Proof That Ghrelin's GH Release and Appetite Effects Both Require the GHS Receptor

Using GHS-R knockout mice, researchers proved definitively that ghrelin's GH-releasing AND appetite-stimulating effects both require the growth hormone secretagogue receptor — settling the receptor debate.

Sun, Yuxiang et al.·Proceedings of the National Academy of Sciences of the United States of America·2004·Strong EvidenceAnimal StudyAnimal Study
RPEP-00982Animal StudyStrong Evidence2004RETHINKTHC RESEARCH DATABASErethinkthc.com/research

Quick Facts

Study Type
Animal Study
Evidence
Strong Evidence
Sample
Not reported

What This Study Found

GHS-R knockout mice showed no GH release or appetite stimulation from ghrelin administration, definitively proving both effects require the GHS-R — settling the debate about whether ghrelin uses alternative receptors for appetite.

Key Numbers

How They Did This

animal-study study on ghrp, hormone-optimization.

Why This Research Matters

Relevant for ghrp, hormone-optimization, weight-loss, receptor-signaling.

The Bigger Picture

Advances peptide therapeutics/biomarker research.

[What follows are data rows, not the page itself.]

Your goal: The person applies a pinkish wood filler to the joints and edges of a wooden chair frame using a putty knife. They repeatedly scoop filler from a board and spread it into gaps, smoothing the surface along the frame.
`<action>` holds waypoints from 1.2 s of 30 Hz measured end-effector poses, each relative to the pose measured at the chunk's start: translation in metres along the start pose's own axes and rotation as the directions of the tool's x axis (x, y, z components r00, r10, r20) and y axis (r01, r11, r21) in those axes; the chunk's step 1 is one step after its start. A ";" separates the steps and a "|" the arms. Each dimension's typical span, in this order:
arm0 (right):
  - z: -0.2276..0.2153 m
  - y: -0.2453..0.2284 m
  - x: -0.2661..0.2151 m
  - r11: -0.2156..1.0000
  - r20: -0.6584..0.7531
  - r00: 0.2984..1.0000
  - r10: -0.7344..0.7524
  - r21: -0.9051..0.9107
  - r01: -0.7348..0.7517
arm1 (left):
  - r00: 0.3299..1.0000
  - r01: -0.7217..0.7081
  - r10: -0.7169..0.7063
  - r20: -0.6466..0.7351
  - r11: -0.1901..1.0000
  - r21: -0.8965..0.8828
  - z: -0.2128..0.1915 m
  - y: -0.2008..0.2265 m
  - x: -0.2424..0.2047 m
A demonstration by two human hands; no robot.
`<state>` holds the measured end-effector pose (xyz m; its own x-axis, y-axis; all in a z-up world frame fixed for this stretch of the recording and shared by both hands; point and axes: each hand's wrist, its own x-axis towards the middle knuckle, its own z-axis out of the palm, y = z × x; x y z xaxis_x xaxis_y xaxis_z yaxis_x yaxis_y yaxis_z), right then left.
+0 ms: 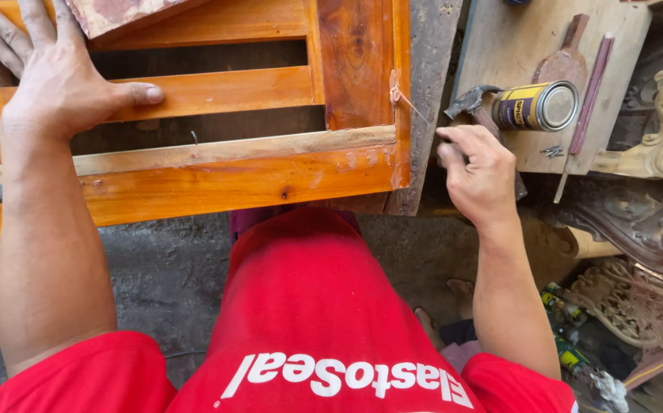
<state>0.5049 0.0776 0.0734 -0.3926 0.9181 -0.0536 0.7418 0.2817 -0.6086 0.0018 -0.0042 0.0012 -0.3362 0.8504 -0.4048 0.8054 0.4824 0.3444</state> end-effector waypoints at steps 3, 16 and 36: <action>-0.001 0.007 0.012 0.984 -0.006 0.986 -0.168 -0.059 0.167 | 1.000 -0.014 0.014 -0.028 1.000 0.001 0.002 -0.003 0.001; -0.015 0.024 0.038 0.970 0.172 0.955 -0.242 0.047 0.237 | 0.994 -0.078 0.076 -0.082 0.997 -0.020 0.012 -0.018 0.009; -0.017 0.000 0.038 0.974 0.089 0.978 -0.186 -0.113 0.196 | 0.997 -0.038 0.033 -0.065 0.997 -0.069 -0.004 0.007 0.002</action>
<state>0.4999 0.1172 0.0850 -0.5706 0.8212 -0.0092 0.7073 0.4857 -0.5136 0.0047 0.0015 0.0066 -0.3404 0.8779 -0.3369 0.7818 0.4633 0.4173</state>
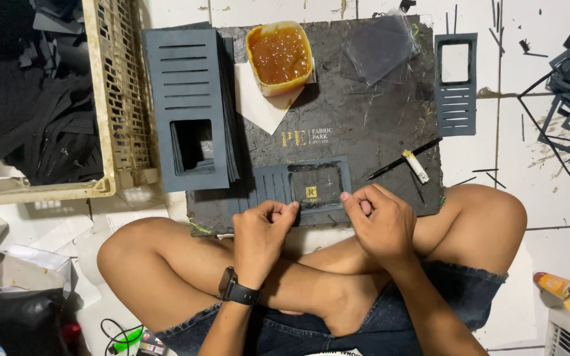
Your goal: The person sits cross-legged on the floor and applies glue with a stick applicator from a container onto small dark frame-shaped pieces. They spread glue along the piece edges, set glued pieces aside, and pick up new pieces one at a time to continue gluing.
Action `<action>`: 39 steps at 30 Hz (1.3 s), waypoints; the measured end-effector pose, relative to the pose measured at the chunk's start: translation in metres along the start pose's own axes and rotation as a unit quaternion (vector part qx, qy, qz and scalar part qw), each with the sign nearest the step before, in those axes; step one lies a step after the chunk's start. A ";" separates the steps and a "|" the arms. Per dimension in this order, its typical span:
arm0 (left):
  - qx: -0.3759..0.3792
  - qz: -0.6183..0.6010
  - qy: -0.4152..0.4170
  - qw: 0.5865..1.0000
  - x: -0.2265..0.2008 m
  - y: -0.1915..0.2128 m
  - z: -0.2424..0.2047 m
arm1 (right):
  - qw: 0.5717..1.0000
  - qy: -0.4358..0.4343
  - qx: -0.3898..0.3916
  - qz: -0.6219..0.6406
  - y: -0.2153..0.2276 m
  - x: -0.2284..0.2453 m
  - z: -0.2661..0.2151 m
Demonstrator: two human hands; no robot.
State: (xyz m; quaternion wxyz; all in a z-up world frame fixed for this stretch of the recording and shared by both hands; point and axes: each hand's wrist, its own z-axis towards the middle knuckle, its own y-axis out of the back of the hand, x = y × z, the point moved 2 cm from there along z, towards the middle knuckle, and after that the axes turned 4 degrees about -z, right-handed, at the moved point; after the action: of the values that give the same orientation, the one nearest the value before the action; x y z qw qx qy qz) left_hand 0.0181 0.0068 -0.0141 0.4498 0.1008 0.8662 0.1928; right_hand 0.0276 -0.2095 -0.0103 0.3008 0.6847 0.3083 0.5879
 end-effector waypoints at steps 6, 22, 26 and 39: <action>0.004 0.000 -0.013 1.000 0.000 0.000 -0.001 | 1.000 -0.001 0.002 -0.010 0.002 0.003 0.001; 0.003 0.021 -0.035 0.999 0.003 -0.002 0.001 | 1.000 0.018 -0.003 -0.024 0.003 0.004 0.001; 0.000 0.031 -0.033 0.999 0.003 -0.002 0.001 | 0.999 0.019 -0.007 -0.027 0.003 0.005 0.001; -0.001 0.048 -0.033 0.998 0.003 -0.003 0.002 | 0.998 0.042 -0.028 -0.037 -0.003 -0.003 0.000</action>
State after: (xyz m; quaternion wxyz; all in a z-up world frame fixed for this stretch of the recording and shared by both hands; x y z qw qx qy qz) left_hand 0.0179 0.0059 -0.0188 0.4683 0.1485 0.8450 0.2114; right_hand 0.0270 -0.2102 -0.0144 0.3277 0.6391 0.3293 0.6130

What This Study Doesn't Tell Us

See abstract.

Questions This Raises

  • ?Further research needed.
  • ?Clinical translation to evaluate.

Trust & Context

Key Stat:
Key finding GHS-R knockout mice showed no GH release or appetite stimulation from ghrelin administration, definitively proving both effects require the GHS-R — se
Evidence Grade:
strong evidence.
Study Age:
Published in 2004.
Original Title:
Ghrelin stimulation of growth hormone release and appetite is mediated through the growth hormone secretagogue receptor.
Published In:
Proceedings of the National Academy of Sciences of the United States of America, 101(13), 4679-84 (2004)
Database ID:
RPEP-00982

Evidence Hierarchy

Meta-Analysis / Systematic Review
Randomized Controlled Trial
Cohort / Case-Control
Cross-Sectional / Observational
Case Report / Animal StudyOne case or non-human subjects
This study

Tests effects in animals (usually mice or rats), not humans.

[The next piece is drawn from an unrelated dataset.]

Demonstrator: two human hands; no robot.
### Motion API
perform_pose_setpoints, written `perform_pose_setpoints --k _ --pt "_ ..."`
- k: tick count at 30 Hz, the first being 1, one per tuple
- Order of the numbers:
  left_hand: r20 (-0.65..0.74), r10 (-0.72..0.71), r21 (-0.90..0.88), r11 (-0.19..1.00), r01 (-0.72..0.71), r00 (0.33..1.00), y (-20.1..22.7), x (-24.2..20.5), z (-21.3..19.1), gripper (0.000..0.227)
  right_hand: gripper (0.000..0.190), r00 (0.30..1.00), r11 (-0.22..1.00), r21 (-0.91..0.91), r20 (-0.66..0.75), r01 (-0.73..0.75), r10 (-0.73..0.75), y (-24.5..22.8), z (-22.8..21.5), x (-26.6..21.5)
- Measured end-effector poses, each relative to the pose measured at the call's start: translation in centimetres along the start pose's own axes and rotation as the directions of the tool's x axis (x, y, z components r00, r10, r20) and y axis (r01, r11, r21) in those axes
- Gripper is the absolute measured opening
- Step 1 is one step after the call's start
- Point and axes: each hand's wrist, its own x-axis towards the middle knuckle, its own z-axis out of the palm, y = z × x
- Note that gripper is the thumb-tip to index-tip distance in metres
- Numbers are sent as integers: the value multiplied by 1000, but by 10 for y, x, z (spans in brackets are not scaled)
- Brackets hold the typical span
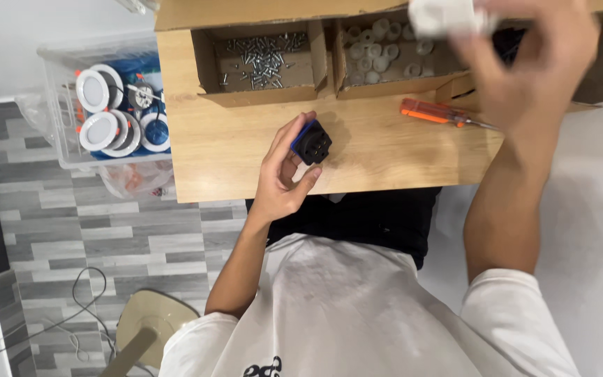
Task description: The person assembles a blue electrical component into a white plastic housing. They insert a small white plastic piece into the blue component, then use a screwdriver to secure it with screws. The person repeats this process with a second component.
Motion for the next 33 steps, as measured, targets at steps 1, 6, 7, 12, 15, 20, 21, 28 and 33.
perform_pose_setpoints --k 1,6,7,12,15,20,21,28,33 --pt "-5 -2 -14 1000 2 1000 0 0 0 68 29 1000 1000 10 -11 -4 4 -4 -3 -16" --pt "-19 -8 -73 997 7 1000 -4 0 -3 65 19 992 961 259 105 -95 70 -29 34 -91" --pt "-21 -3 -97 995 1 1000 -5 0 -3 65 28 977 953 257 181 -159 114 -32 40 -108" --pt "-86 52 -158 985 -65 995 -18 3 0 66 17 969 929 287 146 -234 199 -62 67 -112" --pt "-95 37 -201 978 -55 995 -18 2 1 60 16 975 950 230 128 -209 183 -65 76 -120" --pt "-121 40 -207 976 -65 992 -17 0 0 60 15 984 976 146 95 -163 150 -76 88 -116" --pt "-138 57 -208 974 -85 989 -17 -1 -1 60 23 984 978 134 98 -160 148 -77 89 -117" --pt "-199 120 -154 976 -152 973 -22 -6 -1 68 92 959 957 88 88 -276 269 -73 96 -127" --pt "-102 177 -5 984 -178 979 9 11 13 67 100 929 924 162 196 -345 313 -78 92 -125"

What do these levels mean? →

Frequently Asked Questions

What was studied?

Proof That Ghrelin's GH Release and Appetite Effects Both Require the GHS Receptor

What was found?

Using GHS-R knockout mice, researchers proved definitively that ghrelin's GH-releasing AND appetite-stimulating effects both require the growth hormone secretagogue receptor — settling the receptor debate.

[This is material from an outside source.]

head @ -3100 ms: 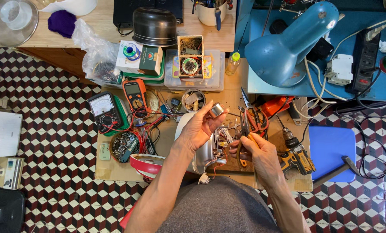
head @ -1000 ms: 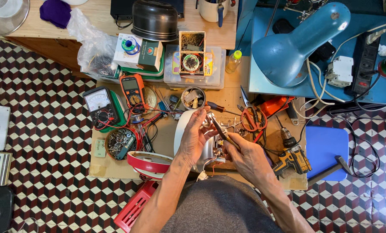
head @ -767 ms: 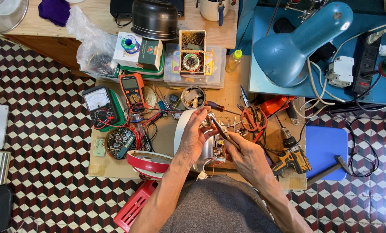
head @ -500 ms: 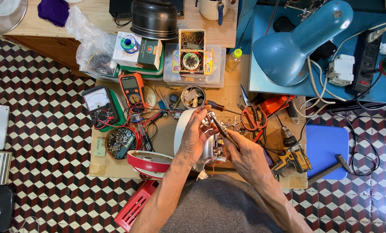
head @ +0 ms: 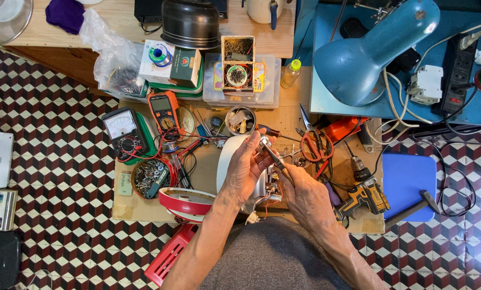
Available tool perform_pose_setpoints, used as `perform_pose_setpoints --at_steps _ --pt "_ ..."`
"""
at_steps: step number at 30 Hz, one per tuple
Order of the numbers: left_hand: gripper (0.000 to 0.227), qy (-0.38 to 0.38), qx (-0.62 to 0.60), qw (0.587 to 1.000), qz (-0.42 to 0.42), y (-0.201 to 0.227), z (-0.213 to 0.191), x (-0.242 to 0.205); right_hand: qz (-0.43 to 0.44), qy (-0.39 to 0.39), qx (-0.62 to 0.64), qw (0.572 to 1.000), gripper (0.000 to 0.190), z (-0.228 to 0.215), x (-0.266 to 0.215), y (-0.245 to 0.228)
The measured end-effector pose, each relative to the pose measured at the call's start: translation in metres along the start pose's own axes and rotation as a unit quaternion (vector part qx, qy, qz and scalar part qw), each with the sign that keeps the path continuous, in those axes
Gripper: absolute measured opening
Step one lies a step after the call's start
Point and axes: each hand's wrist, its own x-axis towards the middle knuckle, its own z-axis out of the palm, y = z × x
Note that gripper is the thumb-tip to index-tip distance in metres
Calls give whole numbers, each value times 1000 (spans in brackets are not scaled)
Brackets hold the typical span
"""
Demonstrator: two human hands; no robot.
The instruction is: The person works on the internal wiring of a disassembled electric kettle. They use a multimeter to test connections, then use pliers to adjust a metal component on the kettle's base. The person handles the kettle body and its internal parts throughout the clip.
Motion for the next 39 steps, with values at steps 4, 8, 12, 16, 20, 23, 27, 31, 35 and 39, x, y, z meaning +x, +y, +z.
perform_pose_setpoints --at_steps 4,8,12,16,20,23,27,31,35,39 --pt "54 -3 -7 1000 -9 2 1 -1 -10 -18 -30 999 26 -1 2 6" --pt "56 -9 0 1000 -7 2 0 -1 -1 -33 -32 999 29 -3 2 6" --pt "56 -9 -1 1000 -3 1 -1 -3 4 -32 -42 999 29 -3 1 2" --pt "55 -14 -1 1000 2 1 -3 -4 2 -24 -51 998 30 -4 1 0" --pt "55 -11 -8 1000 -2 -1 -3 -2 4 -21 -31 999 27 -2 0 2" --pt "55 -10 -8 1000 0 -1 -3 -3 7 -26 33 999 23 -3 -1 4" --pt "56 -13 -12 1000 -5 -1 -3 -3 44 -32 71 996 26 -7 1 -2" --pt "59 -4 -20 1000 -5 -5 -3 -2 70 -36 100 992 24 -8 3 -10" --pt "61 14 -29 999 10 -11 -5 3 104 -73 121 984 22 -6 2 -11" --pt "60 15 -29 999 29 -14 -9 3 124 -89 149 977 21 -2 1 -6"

Read More on RethinkPeptides

Cite This Study

RPEP-00982·https://rethinkpeptides.com/research/RPEP-00982

APA

Sun, Yuxiang; Wang, Pei; Zheng, Hui; Smith, Roy G. (2004). Ghrelin stimulation of growth hormone release and appetite is mediated through the growth hormone secretagogue receptor.. Proceedings of the National Academy of Sciences of the United States of America, 101(13), 4679-84.

MLA

Sun, Yuxiang, et al. "Ghrelin stimulation of growth hormone release and appetite is mediated through the growth hormone secretagogue receptor.." Proceedings of the National Academy of Sciences of the United States of America, 2004.

RethinkPeptides

RethinkPeptides Research Database. "Ghrelin stimulation of growth hormone release and appetite i..." RPEP-00982. Retrieved from https://rethinkpeptides.com/research/sun-2004-ghrelin-stimulation-of-growth

Access the Original Study

Study data sourced from PubMed, a service of the U.S. National Library of Medicine, National Institutes of Health.

This study breakdown was produced by the RethinkPeptides research team. We analyze and report published research findings without making health recommendations. All interpretations are based solely on the published abstract and study data.